Repeat the entries exactly, and do not carry the pictures over.

(Collected data entries)
>>>

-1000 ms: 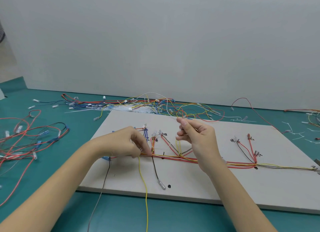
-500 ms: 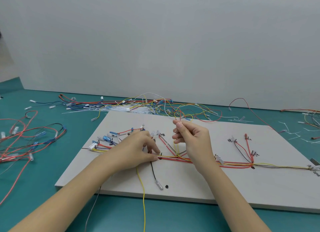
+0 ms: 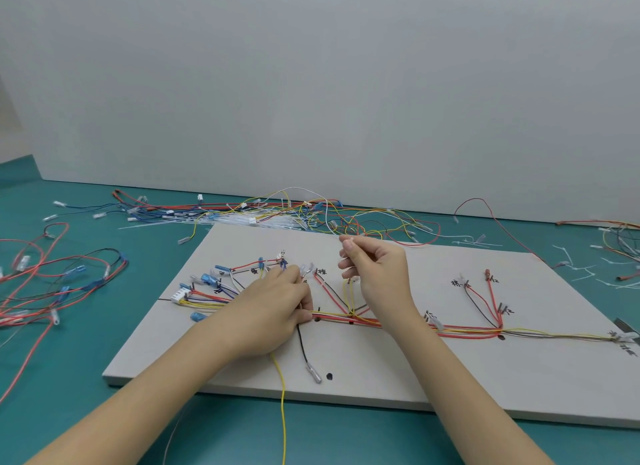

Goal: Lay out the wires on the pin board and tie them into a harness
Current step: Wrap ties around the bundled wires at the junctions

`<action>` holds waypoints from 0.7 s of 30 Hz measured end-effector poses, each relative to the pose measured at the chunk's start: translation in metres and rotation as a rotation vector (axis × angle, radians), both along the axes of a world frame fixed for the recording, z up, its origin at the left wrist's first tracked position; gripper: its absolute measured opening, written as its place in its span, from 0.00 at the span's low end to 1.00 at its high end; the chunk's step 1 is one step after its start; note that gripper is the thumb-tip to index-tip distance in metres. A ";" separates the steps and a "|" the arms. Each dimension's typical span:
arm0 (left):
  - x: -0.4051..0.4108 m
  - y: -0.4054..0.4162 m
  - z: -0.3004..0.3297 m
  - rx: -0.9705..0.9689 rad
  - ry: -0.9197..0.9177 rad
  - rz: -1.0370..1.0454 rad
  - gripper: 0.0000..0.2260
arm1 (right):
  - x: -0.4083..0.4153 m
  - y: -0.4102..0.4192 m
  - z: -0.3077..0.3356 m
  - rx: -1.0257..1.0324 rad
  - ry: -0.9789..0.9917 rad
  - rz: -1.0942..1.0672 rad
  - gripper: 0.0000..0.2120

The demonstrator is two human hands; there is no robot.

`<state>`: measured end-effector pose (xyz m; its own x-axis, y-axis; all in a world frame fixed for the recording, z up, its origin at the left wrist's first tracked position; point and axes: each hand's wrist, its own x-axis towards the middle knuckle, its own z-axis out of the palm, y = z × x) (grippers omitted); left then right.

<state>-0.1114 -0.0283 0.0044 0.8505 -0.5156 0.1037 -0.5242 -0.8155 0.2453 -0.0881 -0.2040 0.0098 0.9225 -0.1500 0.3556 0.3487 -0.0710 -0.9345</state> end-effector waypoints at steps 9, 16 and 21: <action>0.002 0.001 0.001 -0.024 0.067 -0.006 0.04 | 0.009 0.004 -0.017 -0.163 0.068 -0.047 0.09; 0.002 0.002 0.001 -0.033 0.071 -0.003 0.05 | 0.012 -0.005 -0.009 -0.094 0.023 -0.113 0.06; 0.002 0.001 0.000 -0.034 0.050 -0.007 0.04 | 0.003 0.004 -0.014 -0.089 0.107 0.064 0.08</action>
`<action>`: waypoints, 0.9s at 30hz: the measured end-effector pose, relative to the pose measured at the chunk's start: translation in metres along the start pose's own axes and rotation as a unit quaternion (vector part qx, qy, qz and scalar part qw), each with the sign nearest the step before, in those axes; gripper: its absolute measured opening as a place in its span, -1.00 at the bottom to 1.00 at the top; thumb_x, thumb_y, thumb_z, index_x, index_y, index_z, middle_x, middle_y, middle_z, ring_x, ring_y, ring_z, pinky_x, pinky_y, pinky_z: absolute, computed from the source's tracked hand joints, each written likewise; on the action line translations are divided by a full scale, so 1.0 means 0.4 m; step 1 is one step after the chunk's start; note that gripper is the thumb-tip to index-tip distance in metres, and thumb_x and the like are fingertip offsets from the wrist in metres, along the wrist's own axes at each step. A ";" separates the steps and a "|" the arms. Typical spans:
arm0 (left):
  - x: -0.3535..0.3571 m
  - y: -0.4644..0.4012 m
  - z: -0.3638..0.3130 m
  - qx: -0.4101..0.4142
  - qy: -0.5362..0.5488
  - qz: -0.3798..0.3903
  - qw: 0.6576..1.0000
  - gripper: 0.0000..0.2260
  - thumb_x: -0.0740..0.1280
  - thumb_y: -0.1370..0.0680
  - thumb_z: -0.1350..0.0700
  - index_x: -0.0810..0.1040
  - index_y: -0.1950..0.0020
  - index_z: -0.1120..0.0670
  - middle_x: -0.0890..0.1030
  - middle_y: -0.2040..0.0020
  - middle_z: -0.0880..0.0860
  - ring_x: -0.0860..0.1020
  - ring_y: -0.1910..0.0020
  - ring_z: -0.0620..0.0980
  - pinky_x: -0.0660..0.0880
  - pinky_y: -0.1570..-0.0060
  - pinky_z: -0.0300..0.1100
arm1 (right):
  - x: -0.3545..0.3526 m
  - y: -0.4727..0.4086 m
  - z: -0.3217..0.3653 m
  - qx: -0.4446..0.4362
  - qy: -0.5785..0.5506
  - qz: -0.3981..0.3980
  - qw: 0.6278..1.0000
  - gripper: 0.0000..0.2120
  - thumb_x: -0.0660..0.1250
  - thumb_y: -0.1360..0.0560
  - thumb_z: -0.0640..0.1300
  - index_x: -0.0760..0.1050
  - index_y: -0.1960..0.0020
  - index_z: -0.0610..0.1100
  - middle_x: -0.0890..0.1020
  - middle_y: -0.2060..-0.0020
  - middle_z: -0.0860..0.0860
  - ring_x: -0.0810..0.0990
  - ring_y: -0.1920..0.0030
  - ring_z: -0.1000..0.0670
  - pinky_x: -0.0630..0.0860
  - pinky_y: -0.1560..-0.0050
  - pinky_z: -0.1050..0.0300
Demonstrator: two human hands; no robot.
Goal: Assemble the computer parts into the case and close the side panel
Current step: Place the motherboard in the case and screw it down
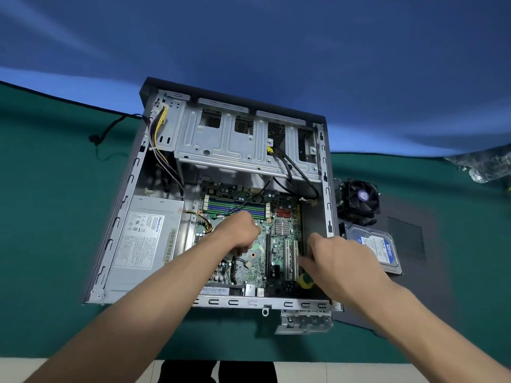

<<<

Output below:
-1000 ms: 
-500 ms: 
+0 ms: 

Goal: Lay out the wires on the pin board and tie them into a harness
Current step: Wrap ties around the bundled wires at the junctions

`<action>` holds waypoints from 0.7 s of 30 Hz measured end-effector poses, each relative to the pose measured at the chunk's start: translation in metres and rotation as a rotation vector (axis × angle, radians), both along the axes of a world frame fixed for the recording, z up, its origin at the left wrist's first tracked position; gripper: its absolute measured opening, written as its place in its span, from 0.00 at the span's low end to 1.00 at its high end; the chunk's step 1 is one step after its start; note that gripper is the thumb-tip to index-tip distance in metres. A ";" separates the steps and a "|" the arms. Each dimension's typical span:
arm0 (left):
  - x: -0.4051..0.4108 m
  - y: -0.4054..0.4162 m
  - z: -0.3004..0.3297 m
  - rx: -0.9705..0.9689 rad
  - ry: -0.9197..0.9177 rad
  - rz: -1.0370..1.0454 rad
  - gripper: 0.0000..0.2260
arm1 (right):
  - x: -0.4083..0.4153 m
  - y: -0.4102..0.4192 m
  - z: -0.3077..0.3356 m
  - rx: -1.0257..1.0324 rad
  - ry: -0.9789..0.9917 rad
  - rz: -1.0942..1.0672 rad
  - gripper: 0.0000..0.2120

The demonstrator is two human hands; there is no robot.

`<state>`: measured end-effector pose (xyz m; its own x-axis, y-axis; all in a world frame fixed for the recording, z up, its origin at the left wrist's first tracked position; point and axes: each hand's wrist, its own x-axis towards the middle knuckle, its own z-axis out of the palm, y = z × x) (grippers omitted); left then right.

<state>-0.1114 -0.0283 0.0044 0.8505 -0.5156 0.1037 -0.5242 -0.8155 0.2453 -0.0881 -0.2040 0.0098 0.9225 -0.1500 0.3556 0.3487 -0.0710 -0.9345</state> end-effector waypoints at steps 9, 16 and 21: <action>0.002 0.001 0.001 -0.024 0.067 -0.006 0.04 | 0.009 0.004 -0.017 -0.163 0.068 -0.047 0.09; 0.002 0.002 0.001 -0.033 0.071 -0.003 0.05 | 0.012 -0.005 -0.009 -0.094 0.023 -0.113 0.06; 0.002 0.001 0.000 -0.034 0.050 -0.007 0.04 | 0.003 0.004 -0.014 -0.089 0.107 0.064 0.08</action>
`<action>`: waypoints, 0.9s at 30hz: the measured end-effector pose, relative to the pose measured at the chunk's start: translation in metres along the start pose's own axes and rotation as a unit quaternion (vector part qx, qy, qz and scalar part qw), each with the sign nearest the step before, in those axes; gripper: its absolute measured opening as a place in its span, -1.00 at the bottom to 1.00 at the top; thumb_x, thumb_y, thumb_z, index_x, index_y, index_z, middle_x, middle_y, middle_z, ring_x, ring_y, ring_z, pinky_x, pinky_y, pinky_z: absolute, computed from the source's tracked hand joints, each written likewise; on the action line translations are divided by a full scale, so 1.0 means 0.4 m; step 1 is one step after the chunk's start; note that gripper is the thumb-tip to index-tip distance in metres, and thumb_x and the like are fingertip offsets from the wrist in metres, along the wrist's own axes at each step. A ";" separates the steps and a "|" the arms. Typical spans:
arm0 (left):
  - x: -0.3535..0.3571 m
  - y: -0.4644..0.4012 m
  - z: -0.3638..0.3130 m
  - qx: -0.4101..0.4142
  - qy: -0.5362..0.5488
  - qz: -0.3798..0.3903
  - qw: 0.6576..1.0000
  - gripper: 0.0000..0.2260
  - thumb_x: -0.0740..0.1280
  - thumb_y: -0.1370..0.0680
  - thumb_z: -0.1350..0.0700
  - index_x: -0.0810..0.1040
  - index_y: -0.1950..0.0020
  - index_z: -0.1120..0.0670
  - middle_x: -0.0890..0.1030
  - middle_y: -0.2040..0.0020
  - middle_z: -0.0880..0.0860
  - ring_x: -0.0860..0.1020
  - ring_y: -0.1910..0.0020
  - ring_z: -0.0620..0.0980
  - pinky_x: -0.0660..0.0880
  - pinky_y: -0.1570..-0.0060
  - pinky_z: -0.0300..0.1100
arm1 (right):
  - x: -0.3545..0.3526 m
  - y: -0.4727..0.4086 m
  - z: -0.3217..0.3653 m
  - qx: -0.4446..0.4362
  - qy: -0.5785..0.5506
  - qz: -0.3981..0.3980
  - qw: 0.6278..1.0000
  - gripper: 0.0000..0.2120
  - thumb_x: -0.0660..0.1250
  - thumb_y: -0.1360..0.0560
  - thumb_z: -0.0640..0.1300
  - index_x: -0.0760..0.1050
  - index_y: -0.1960..0.0020
  - index_z: -0.0610..0.1100
  - middle_x: -0.0890..0.1020
  - middle_y: -0.2060..-0.0020
  - middle_z: -0.0860..0.0860
  - ring_x: -0.0810..0.0990
  - ring_y: -0.1920..0.0030
  - ring_z: -0.1000..0.0670
  - pinky_x: -0.0630..0.0860
  - pinky_y: -0.1560..-0.0050
  - pinky_z: -0.1050..0.0300
Demonstrator: two human hands; no robot.
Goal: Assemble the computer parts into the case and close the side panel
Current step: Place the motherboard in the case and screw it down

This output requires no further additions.